• _Prompt_
Your task is to repeat exactly the lines below between the line holding "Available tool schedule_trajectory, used" and the line holding "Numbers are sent", inclusive, and only those.

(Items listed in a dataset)
============================================================

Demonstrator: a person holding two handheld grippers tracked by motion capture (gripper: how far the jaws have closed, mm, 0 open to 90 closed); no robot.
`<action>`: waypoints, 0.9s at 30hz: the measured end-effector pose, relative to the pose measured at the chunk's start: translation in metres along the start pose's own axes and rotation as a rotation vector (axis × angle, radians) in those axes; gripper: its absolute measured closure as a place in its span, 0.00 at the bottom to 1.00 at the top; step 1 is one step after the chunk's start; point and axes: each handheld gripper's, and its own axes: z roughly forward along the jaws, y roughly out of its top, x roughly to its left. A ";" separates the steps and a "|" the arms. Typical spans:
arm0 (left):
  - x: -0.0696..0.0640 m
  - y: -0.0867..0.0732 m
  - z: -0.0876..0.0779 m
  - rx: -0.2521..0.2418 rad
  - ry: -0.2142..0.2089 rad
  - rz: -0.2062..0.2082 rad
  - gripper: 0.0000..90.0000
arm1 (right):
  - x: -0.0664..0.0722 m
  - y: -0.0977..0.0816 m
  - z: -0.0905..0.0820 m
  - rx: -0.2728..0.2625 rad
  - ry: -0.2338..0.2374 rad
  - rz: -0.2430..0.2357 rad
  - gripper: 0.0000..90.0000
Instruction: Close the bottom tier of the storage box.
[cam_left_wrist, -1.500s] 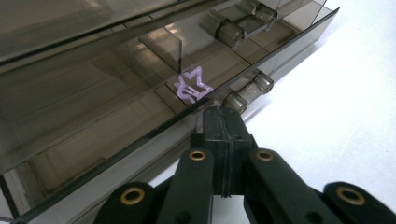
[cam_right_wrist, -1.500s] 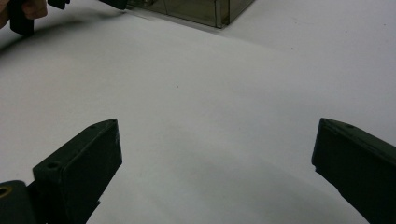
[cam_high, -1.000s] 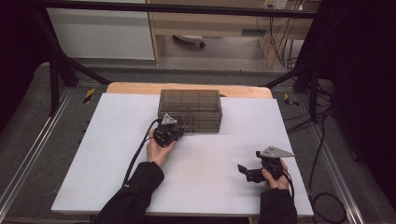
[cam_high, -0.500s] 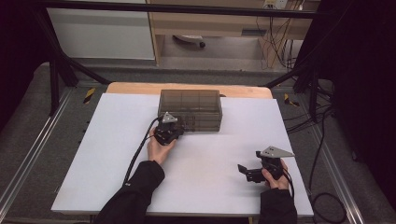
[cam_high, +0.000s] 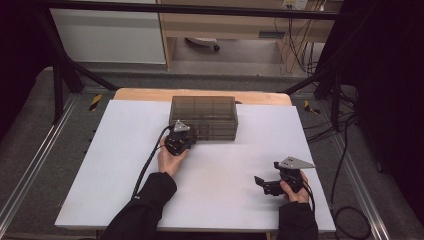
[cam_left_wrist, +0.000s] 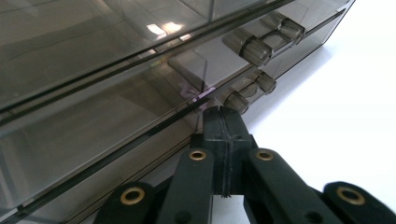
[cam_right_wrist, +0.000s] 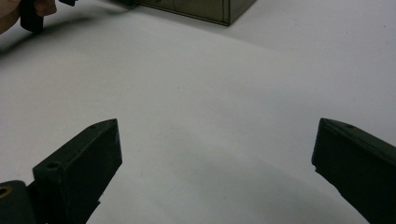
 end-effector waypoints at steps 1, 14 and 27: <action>0.000 0.000 0.000 0.000 0.002 0.000 1.00 | 0.000 0.000 0.000 0.000 0.001 0.000 0.02; -0.008 -0.004 -0.020 0.011 -0.018 0.020 0.94 | 0.000 0.000 0.000 0.000 0.000 0.002 0.02; -0.008 -0.019 -0.050 -0.009 -0.024 0.010 0.57 | 0.001 0.000 0.001 0.006 0.002 -0.001 0.02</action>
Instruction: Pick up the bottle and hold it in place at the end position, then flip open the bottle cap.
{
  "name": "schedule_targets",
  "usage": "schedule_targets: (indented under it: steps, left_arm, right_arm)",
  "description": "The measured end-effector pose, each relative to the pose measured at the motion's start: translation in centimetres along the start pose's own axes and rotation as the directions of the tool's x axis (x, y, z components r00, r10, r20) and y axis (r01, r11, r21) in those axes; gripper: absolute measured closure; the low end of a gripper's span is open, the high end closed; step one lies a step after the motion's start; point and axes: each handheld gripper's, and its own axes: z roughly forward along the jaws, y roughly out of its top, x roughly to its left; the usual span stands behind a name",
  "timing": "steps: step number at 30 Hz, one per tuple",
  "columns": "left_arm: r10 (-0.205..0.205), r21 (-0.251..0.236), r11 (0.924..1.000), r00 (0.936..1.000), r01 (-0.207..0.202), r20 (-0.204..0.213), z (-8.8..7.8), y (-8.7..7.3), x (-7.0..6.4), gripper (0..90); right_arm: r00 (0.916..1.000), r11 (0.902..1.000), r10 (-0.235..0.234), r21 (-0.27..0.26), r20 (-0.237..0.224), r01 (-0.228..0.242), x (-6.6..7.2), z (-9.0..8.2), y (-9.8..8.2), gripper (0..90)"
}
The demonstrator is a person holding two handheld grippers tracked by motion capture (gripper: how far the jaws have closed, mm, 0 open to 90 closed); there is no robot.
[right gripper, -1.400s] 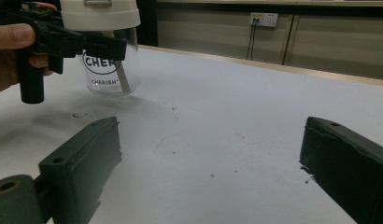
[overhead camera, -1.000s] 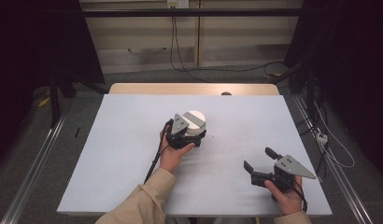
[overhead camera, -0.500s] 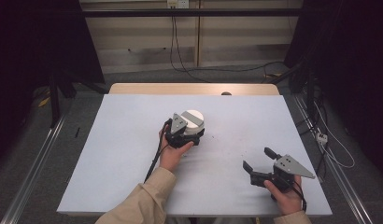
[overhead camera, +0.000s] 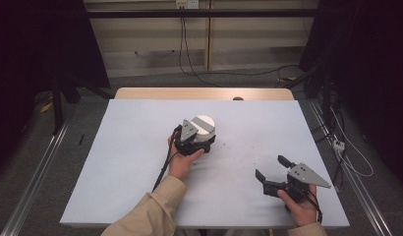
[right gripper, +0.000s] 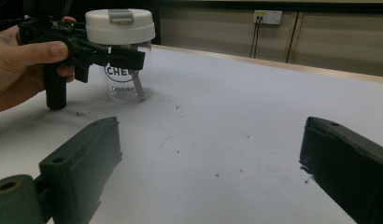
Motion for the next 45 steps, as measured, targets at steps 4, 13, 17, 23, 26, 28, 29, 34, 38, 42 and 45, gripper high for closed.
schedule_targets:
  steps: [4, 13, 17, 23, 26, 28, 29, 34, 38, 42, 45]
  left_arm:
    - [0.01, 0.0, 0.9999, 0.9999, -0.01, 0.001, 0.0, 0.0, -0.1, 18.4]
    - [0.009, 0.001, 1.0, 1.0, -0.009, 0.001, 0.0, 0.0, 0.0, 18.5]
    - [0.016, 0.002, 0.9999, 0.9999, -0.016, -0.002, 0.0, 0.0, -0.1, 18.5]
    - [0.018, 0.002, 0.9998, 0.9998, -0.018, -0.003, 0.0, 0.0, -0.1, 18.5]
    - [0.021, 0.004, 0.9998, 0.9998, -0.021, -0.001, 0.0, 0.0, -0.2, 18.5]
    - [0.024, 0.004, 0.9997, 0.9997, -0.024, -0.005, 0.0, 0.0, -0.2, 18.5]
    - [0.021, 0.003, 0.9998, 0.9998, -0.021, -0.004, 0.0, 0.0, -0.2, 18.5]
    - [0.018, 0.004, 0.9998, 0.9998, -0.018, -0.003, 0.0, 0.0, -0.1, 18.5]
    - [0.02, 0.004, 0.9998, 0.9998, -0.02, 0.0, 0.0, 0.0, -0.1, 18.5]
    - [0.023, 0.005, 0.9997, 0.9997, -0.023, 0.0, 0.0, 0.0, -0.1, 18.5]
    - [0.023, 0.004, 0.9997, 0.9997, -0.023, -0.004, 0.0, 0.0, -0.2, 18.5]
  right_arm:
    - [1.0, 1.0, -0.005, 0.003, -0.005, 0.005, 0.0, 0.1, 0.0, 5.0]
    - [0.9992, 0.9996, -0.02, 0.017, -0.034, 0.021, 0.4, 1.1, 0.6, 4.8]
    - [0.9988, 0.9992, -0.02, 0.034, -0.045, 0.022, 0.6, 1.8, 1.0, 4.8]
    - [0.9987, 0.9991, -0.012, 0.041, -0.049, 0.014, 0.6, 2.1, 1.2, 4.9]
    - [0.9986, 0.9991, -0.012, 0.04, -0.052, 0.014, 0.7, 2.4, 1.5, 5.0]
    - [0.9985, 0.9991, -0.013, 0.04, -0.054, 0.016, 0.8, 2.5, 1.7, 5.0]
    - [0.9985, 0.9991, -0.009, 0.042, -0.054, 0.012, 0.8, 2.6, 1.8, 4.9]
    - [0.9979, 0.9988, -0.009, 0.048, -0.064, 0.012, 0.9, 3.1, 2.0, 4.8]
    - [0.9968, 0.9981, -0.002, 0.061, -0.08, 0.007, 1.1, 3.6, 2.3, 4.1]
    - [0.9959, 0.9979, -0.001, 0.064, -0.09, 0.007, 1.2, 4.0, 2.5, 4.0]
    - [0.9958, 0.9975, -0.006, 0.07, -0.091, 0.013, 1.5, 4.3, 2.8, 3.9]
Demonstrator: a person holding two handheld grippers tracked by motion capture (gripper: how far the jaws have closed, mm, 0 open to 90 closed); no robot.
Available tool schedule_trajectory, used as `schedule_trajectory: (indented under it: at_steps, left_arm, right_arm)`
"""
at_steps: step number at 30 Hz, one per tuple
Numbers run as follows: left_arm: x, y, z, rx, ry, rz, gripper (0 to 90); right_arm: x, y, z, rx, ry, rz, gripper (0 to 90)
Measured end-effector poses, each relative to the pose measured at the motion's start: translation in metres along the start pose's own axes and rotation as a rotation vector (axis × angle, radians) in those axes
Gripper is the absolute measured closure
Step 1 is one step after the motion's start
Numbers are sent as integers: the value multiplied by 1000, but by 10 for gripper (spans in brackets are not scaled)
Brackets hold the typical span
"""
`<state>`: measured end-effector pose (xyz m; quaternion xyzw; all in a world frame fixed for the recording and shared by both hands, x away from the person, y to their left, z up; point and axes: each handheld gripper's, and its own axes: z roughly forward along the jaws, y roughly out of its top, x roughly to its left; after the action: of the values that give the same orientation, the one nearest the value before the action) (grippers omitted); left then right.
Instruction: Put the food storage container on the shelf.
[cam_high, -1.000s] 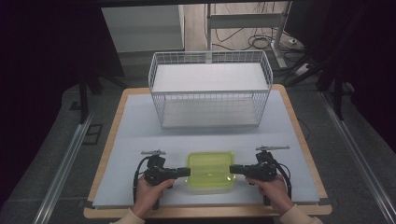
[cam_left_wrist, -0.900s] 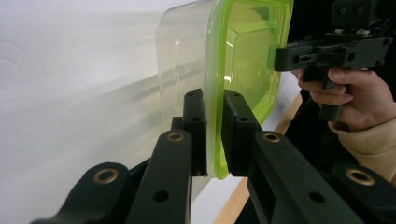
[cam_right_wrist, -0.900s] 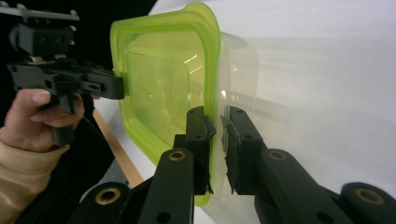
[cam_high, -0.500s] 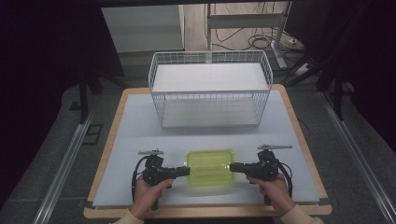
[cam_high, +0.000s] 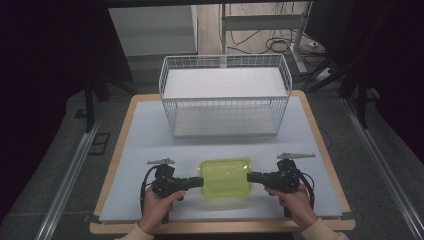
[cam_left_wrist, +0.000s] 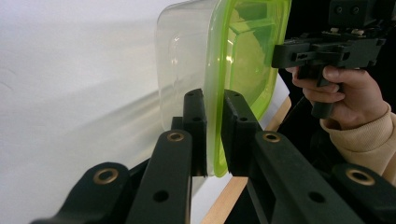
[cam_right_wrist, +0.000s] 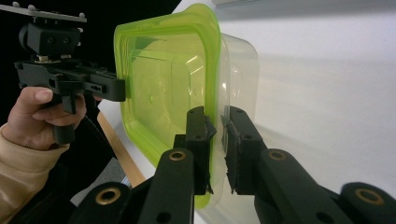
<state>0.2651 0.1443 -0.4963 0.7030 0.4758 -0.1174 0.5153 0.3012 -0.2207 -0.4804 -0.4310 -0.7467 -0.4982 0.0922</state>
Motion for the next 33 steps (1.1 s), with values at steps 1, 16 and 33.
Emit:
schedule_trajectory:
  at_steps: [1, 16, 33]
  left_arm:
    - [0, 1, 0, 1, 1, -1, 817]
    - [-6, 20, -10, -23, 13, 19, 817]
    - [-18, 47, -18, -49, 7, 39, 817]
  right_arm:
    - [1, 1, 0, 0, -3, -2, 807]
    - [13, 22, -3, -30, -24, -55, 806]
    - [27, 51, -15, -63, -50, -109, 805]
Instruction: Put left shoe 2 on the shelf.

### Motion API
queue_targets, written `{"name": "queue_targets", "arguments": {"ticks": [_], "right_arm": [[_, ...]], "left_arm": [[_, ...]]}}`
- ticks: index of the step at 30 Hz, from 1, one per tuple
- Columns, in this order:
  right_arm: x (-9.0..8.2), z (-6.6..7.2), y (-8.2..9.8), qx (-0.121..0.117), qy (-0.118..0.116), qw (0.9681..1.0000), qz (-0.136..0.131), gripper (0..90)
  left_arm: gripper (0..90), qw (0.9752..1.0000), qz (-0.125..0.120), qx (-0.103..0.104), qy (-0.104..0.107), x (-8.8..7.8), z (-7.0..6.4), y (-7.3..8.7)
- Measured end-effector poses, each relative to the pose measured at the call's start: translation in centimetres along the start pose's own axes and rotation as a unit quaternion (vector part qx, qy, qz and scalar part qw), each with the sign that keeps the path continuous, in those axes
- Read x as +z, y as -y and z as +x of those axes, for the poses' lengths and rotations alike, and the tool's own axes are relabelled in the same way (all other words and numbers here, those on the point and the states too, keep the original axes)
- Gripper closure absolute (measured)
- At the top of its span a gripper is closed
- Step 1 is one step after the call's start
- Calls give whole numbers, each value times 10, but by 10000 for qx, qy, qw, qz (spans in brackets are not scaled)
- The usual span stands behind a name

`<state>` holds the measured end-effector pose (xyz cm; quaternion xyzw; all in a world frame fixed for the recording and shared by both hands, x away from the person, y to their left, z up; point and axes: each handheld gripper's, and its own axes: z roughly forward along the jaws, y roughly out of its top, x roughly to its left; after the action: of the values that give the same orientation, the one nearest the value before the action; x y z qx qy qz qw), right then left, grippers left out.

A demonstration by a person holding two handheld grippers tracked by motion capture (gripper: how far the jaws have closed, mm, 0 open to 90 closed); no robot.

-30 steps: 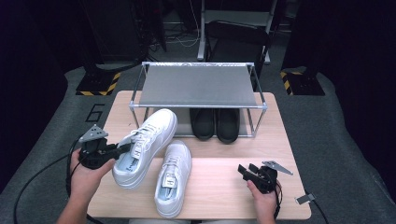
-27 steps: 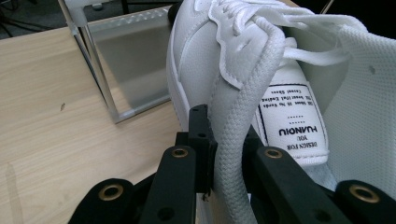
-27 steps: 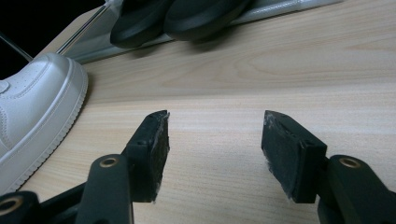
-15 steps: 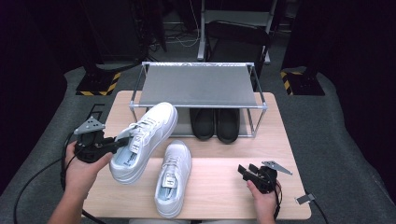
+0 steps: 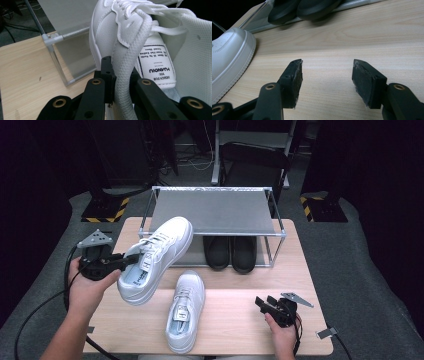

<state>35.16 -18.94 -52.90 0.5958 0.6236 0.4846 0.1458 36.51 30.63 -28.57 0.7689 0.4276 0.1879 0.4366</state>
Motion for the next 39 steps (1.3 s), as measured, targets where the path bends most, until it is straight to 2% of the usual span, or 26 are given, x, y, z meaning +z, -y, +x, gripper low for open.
{"name": "queue_targets", "arguments": {"ticks": [1, 2, 6, 9, 18, 22, 28, 35, 39], "right_arm": [[-1, 1, 0, 86, 17, 10000, 42, 411], [0, 0, 0, 33, 5, 10000, 6, 411], [1, 0, 1, 92, 15, 9999, 40, 412], [0, 0, 1, 95, 19, 9999, 46, 411], [1, -2, 1, 97, -1, 9999, 62, 412], [1, -3, 1, 124, -2, 9999, 36, 411], [0, -5, 1, 175, -14, 9998, 0, 412], [-1, -6, 1, 225, -10, 9997, -12, 411], [-1, -6, 1, 238, -24, 9997, -10, 411]], "left_arm": [[825, 10000, 15, 16, 10, 2, 0, -3], [825, 10000, 15, 20, 11, 4, 0, -5], [825, 10000, 28, 42, 78, 14, 0, -20], [826, 9999, 26, -3, 113, 26, 1, -32], [825, 9998, 14, -185, 32, 65, 6, -65], [825, 9993, -7, -356, -75, 80, 9, -79], [825, 9988, 59, -456, -187, 102, 17, -98], [825, 9959, 15, -804, -410, 129, 20, -113], [825, 9958, 86, -746, -526, 140, 24, -120]]}}
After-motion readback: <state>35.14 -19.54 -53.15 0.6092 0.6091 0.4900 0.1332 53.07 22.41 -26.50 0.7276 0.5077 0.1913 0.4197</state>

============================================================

• _Finished exercise_
Available tool schedule_trajectory, used as `schedule_trajectory: (indented under it: at_steps, left_arm, right_arm)`
"""
at_steps: step number at 30 Hz, one per tuple
Numbers run as follows: left_arm: x, y, z, rx, ry, rz, gripper (0 to 90); right_arm: x, y, z, rx, ry, rz, gripper (0 to 90)
Measured end-effector poses, each relative to the pose measured at the motion's start: translation in metres along the start pose's own axes and rotation as a rotation vector (axis × angle, radians) in those axes
Gripper is the absolute measured closure
Step 1 is one step after the motion's start
Numbers are sent as integers: the value multiplied by 1000, but by 10 for gripper (spans in brackets are not scaled)

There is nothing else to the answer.